- Exercise description
Because the copy must hold no pictures, return the data below with all of its words intact.

- The data
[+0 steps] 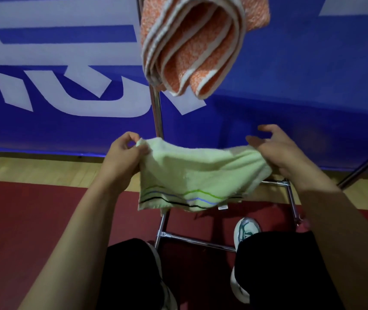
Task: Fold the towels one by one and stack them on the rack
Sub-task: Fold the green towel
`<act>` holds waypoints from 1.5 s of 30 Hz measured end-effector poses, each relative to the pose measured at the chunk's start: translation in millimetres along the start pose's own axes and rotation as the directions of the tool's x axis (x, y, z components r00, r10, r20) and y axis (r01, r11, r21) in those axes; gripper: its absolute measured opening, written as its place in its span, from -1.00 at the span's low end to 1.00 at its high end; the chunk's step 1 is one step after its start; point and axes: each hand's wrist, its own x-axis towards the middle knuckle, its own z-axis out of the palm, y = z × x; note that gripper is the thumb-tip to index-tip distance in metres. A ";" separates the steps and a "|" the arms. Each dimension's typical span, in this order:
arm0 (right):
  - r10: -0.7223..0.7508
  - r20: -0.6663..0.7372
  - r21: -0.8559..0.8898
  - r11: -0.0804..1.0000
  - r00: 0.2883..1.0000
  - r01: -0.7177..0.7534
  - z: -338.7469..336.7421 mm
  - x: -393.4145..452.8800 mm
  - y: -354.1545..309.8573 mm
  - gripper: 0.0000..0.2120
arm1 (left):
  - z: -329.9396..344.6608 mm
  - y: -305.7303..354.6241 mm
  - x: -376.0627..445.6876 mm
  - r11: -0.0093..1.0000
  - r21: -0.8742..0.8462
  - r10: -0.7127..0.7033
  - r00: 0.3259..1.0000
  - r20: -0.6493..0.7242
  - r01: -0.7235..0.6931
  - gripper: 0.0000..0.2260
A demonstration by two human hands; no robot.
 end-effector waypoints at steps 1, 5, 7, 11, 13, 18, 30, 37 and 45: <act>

- Output for this task
[+0 steps] 
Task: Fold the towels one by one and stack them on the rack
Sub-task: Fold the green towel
`<act>` holds waypoints from 1.5 s of 30 Hz measured end-effector poses, each relative to the pose measured at the chunk's start: translation in millimetres along the start pose's own axes and rotation as the directions of the tool's x axis (x, y, z components r00, r10, r20) and y axis (r01, r11, r21) in those axes; gripper: its absolute measured opening, written as its place in its span, from -1.00 at the span's low end to 1.00 at its high end; the chunk's step 1 is one step after its start; point and axes: each hand's wrist, its own x-axis towards the middle knuckle, its own z-axis out of the palm, y = z × x; note that gripper is the thumb-tip to index-tip distance in metres. A ";" separates the steps and a "|" the arms. Each dimension's typical span, in this order:
arm0 (right):
  - r10: -0.7223..0.7508
  - r20: -0.6663..0.7372
  - r21: -0.8559..0.8898
  - r11: -0.0804..1.0000
  - r00: 0.2883..1.0000
  - r01: -0.7177..0.7534
  - z: -338.7469..336.7421 mm
  - x: -393.4145..452.8800 mm
  - y: -354.1545..309.8573 mm
  - gripper: 0.0000..0.2120
arm1 (left):
  - z: -329.9396..344.6608 mm
  - y: -305.7303..354.6241 mm
  - x: -376.0627..445.6876 mm
  - r11: -0.0093..1.0000
  - r21: -0.8742..0.8462
  - r10: -0.7127..0.7033
  - r00: 0.3259..1.0000
  - r20: -0.6493..0.7242
  - r01: -0.7235..0.6931
  - gripper: 0.0000..0.2260
A demonstration by two human hands; no robot.
 end-effector waypoints at steps 1, 5, 7, 11, 13, 18, 30, 37 and 45: <act>

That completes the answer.